O índice de Confiança do Comércio (ICOM) do FGV IBRE avançou 3,0 pontos em janeiro, para 91,3 pontos, registrando alta em quatro dos últimos cinco meses. Em médias móveis trimestrais, houve avanço de 1,5 ponto, para 89,3 pontos.
“A confiança do comércio subiu em janeiro, porém, ainda apoiada principalmente nas expectativas. A alta foi puxada pelo avanço expressivo nas projeções de vendas para os próximos meses, mostrando otimismo para o início de 2026. Apesar de ainda não estarem em zona de neutralidade, as avaliações sobre a demanda atual mostraram uma pequena recuperação, com alta pelo terceiro mês consecutivo. O varejo enfrentou um cenário morno em 2025, marcado por taxas de juros elevadas e alto endividamento das famílias, quadro que se mantém no início de 2026, sem expectativa de alívio da política monetária no curto prazo. Ainda assim, os empresários se mostram otimistas diante de um mercado de trabalho que segue sustentando a renda”, afirma Geórgia Veloso, economista do FGV IBRE.

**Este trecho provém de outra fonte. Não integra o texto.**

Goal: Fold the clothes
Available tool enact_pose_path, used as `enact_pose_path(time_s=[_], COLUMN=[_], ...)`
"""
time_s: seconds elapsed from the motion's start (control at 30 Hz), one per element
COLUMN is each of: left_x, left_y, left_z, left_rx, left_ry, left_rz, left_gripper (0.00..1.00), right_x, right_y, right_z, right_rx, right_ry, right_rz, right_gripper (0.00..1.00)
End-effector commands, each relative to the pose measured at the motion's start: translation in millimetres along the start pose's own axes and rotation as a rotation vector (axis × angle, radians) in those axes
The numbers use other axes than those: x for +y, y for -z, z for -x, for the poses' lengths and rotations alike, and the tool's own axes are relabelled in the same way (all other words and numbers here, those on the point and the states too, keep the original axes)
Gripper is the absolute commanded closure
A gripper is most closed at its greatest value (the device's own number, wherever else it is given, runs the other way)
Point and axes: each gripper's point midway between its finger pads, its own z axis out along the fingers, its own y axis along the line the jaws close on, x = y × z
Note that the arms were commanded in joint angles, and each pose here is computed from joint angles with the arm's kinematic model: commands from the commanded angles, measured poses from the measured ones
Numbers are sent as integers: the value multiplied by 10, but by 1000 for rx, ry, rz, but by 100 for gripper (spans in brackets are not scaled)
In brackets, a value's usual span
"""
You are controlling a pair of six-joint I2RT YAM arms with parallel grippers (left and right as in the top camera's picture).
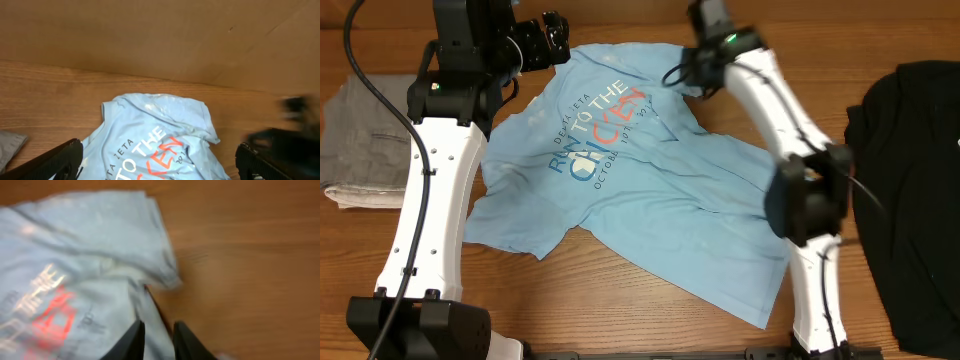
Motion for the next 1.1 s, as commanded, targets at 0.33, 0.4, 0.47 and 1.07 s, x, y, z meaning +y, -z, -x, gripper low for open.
enact_pose_path(time_s=[0.33,0.4,0.47,1.07], left_x=[-19,-17,-19,-19], left_y=[-39,-39,-39,-39], left_z=[-51,-50,-51,-51], left_rx=[14,14,14,14], left_ry=[9,9,9,9], left_rz=[-6,-6,-6,-6], left_gripper=[0,0,0,0], right_x=[-1820,-1989,-2139,-2598], right_y=[1399,1300,1161,431], right_z=[-615,-759,-932,-1906], right_rx=[279,336,398,650], right_ry=[-528,-570,-609,-838], right_rz=[-142,-170,-192,-35], right_gripper=[71,75,80,58])
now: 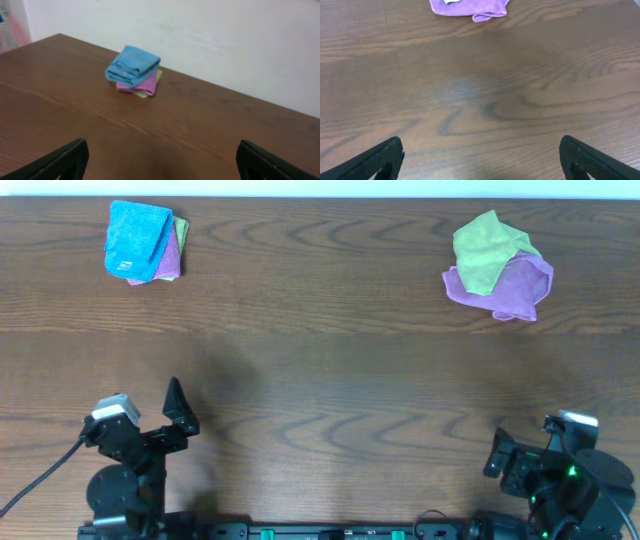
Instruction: Fold the cloth
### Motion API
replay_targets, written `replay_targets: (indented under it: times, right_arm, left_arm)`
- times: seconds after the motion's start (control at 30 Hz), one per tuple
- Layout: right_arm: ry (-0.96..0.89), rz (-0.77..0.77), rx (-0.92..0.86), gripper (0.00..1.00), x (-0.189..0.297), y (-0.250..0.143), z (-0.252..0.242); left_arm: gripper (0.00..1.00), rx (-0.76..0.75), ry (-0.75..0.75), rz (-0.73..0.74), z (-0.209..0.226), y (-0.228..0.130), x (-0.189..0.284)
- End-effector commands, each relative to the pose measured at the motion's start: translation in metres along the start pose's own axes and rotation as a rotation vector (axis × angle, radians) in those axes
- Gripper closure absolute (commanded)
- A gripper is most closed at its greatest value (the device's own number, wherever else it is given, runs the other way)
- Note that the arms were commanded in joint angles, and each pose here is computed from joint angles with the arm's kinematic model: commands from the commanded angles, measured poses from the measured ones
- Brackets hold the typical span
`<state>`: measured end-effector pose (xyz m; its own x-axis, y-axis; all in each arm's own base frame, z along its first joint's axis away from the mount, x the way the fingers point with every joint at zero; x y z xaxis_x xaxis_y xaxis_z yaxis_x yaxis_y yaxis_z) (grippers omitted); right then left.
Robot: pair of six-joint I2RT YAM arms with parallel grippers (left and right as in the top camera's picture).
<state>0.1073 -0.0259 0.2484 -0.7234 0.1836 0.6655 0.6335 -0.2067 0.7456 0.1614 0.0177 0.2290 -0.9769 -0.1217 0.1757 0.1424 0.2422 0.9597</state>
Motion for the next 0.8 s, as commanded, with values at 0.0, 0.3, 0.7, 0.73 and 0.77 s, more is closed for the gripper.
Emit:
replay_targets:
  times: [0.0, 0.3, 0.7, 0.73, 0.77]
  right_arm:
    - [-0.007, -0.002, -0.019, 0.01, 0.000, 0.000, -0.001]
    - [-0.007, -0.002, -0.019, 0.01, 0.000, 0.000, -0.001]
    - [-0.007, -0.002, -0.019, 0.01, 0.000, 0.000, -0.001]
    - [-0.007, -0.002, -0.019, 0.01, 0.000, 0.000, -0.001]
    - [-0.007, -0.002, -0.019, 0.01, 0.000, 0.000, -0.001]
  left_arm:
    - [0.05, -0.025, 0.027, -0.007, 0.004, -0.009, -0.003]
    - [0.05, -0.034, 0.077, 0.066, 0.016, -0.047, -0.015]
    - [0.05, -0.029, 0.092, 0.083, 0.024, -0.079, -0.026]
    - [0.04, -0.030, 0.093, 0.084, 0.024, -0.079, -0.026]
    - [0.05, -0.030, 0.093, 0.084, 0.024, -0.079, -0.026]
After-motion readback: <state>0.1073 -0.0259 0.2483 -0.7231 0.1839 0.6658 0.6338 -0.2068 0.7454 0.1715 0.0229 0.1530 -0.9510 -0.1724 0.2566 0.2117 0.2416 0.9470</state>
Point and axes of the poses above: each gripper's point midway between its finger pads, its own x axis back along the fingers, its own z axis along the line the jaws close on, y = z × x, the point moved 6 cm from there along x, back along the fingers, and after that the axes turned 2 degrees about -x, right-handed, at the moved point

Em janeiro, a alta da confiança ocorreu em cinco dos seis principais segmentos do setor e foi influenciada principalmente pelas expectativas para os próximos meses. O Índice de Expectativas (IE-COM) avançou 4,6 pontos, para 93,7 pontos, em sua quinta alta consecutiva. Os quesitos que o compõem apresentaram resultados opostos: o indicador que mede as perspectivas de vendas nos próximos três meses subiu 9,3 pontos, para 97,9 pontos, maior nível desde fevereiro de 2020 (107,5 pontos), e o que avalia as expectativas sobre a tendência dos negócios nos próximos seis meses recuou em 0,3 ponto, para 89,6 pontos.
O Índice de Situação Atual (ISA-COM) avançou 1,3 ponto, para 89,5 pontos. O quesito que mede a avaliação sobre a situação atual dos negócios, subiu 1,6 ponto, para 89,1 pontos e o indicador que avalia o volume de demanda atual avançou 0,9 ponto, para 90,2 pontos.